*Provided material*:
***

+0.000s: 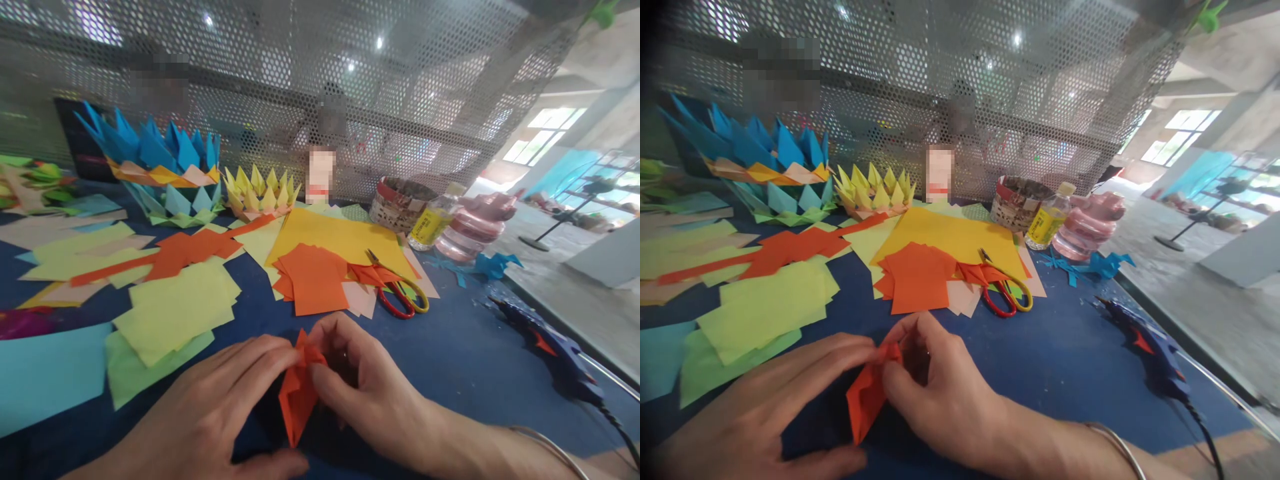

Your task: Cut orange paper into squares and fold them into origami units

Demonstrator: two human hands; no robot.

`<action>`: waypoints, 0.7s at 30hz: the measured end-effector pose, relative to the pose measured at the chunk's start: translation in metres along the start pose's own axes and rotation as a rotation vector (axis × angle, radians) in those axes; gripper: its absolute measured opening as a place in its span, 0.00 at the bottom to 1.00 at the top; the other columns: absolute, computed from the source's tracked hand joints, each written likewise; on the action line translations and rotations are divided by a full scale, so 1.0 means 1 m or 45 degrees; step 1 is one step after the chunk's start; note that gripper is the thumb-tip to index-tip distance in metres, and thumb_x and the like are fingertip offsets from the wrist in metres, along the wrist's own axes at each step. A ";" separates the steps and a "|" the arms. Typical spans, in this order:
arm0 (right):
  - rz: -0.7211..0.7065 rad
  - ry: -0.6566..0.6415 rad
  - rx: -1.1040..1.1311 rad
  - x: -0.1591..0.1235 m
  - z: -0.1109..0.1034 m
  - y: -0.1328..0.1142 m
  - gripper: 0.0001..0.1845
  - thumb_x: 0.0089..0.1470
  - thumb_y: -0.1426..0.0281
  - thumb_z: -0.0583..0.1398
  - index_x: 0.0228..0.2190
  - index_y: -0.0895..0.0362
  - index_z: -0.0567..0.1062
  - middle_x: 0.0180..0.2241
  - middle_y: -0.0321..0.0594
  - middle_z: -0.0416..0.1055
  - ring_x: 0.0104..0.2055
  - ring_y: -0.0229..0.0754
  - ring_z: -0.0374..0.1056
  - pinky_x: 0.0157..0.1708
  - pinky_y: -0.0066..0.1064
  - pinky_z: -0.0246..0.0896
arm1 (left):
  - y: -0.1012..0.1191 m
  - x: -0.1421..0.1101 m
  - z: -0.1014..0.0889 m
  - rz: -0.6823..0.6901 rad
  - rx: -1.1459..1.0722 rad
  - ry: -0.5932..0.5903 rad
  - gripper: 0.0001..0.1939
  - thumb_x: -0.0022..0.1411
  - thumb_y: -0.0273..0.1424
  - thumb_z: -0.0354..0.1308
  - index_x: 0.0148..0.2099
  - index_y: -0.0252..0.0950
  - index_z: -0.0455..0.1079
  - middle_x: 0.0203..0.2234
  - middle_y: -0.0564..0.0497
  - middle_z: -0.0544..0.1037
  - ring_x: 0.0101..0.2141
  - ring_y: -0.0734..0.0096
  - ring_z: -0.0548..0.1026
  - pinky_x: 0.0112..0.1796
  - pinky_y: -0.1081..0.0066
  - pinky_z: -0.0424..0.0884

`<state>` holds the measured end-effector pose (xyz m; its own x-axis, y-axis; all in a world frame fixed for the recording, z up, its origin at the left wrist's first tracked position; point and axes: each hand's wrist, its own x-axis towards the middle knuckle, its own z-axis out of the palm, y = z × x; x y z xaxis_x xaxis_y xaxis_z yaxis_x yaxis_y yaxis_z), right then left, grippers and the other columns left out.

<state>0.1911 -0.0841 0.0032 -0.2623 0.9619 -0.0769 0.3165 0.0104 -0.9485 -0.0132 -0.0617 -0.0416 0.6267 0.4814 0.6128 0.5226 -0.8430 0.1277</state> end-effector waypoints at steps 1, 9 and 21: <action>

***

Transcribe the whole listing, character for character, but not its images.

+0.000s: 

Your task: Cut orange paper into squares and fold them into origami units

Demonstrator: two human hands; no robot.

`<action>`: waypoints, 0.7s at 30hz: the measured end-effector pose, relative to the pose measured at the chunk's start: translation in metres along the start pose's own axes and rotation as a rotation vector (axis × angle, radians) in those axes; gripper: its absolute measured opening as a place in its span, 0.00 at the bottom to 1.00 at the top; the other columns: absolute, computed from the source's tracked hand joints, each written likewise; on the action line translations and rotations are divided by a full scale, so 1.0 means 1 m or 45 degrees; step 1 is one step after the chunk's start; note that gripper is the thumb-tip to index-tip distance in metres, and thumb_x and the like are fingertip offsets from the wrist in metres, along the wrist's own axes at each step. A ";" separates the steps and a "|" the arms. Typical spans, in this order:
arm0 (right):
  - rz: -0.7211..0.7065 rad
  - ry: -0.6566..0.6415 rad
  - rx: -1.1040..1.1311 rad
  - x: -0.1591..0.1235 m
  - z: -0.1109..0.1034 m
  - y: -0.1328..0.1142 m
  - gripper: 0.0001..0.1845
  - thumb_x: 0.0089..0.1470
  - thumb_y: -0.1426..0.0281
  - thumb_z: -0.0583..0.1398
  - index_x: 0.0228..0.2190
  - index_y: -0.0895..0.0362
  - index_z: -0.0567..0.1062
  - middle_x: 0.0180..0.2241
  - middle_y: -0.0321..0.0594
  - middle_z: -0.0416..0.1055
  - ring_x: 0.0104..0.2055
  - ring_y: -0.0229..0.0754
  - ring_z: -0.0374..0.1056
  - pinky_x: 0.0157..0.1708
  - pinky_y: -0.0066..0.1064
  - pinky_z: -0.0246..0.0896
arm1 (left):
  - y: -0.1012..0.1191 m
  - x: -0.1421..0.1101 m
  - z: -0.1014..0.0889 m
  - rz: -0.6823..0.6901 rad
  - rx: -1.1459..1.0722 rad
  - ry: -0.5932..0.5903 rad
  - gripper: 0.0001..0.1939
  - thumb_x: -0.0022..0.1411
  - thumb_y: -0.0273..0.1424
  - thumb_z: -0.0354..0.1308
  - index_x: 0.0148..0.2099
  - index_y: -0.0252..0.0950
  - index_z: -0.0455..0.1079
  - middle_x: 0.0203..0.2234
  - middle_y: -0.0564..0.0497
  - middle_z: -0.0544..0.1037
  - ring_x: 0.0101..0.2141
  - ring_y: -0.0734..0.0096
  - ring_z: -0.0548..0.1026
  - pinky_x: 0.0112..0.1796
  - pinky_y: -0.1081..0.0066
  - pinky_z: -0.0424..0.0884

`<state>` holds the measured end-effector pose (xyz m; its own x-axis, y-axis; all in a world frame fixed for the recording, z up, its origin at the left wrist's first tracked position; point and axes: each hand's wrist, its own x-axis towards the middle knuckle, its own z-axis out of the palm, y = z × x; x y z xaxis_x xaxis_y xaxis_z yaxis_x yaxis_y yaxis_z), right then left, grippers and the other columns left out.

<state>0.1911 -0.0841 0.0032 -0.2623 0.9619 -0.0769 0.3165 0.0104 -0.9485 -0.0132 -0.0617 -0.0416 0.6267 0.4814 0.6128 0.5226 -0.8430 0.1277</state> end-effector waypoints at steps 1, 9 and 21: <action>

Nothing further is required for this answer.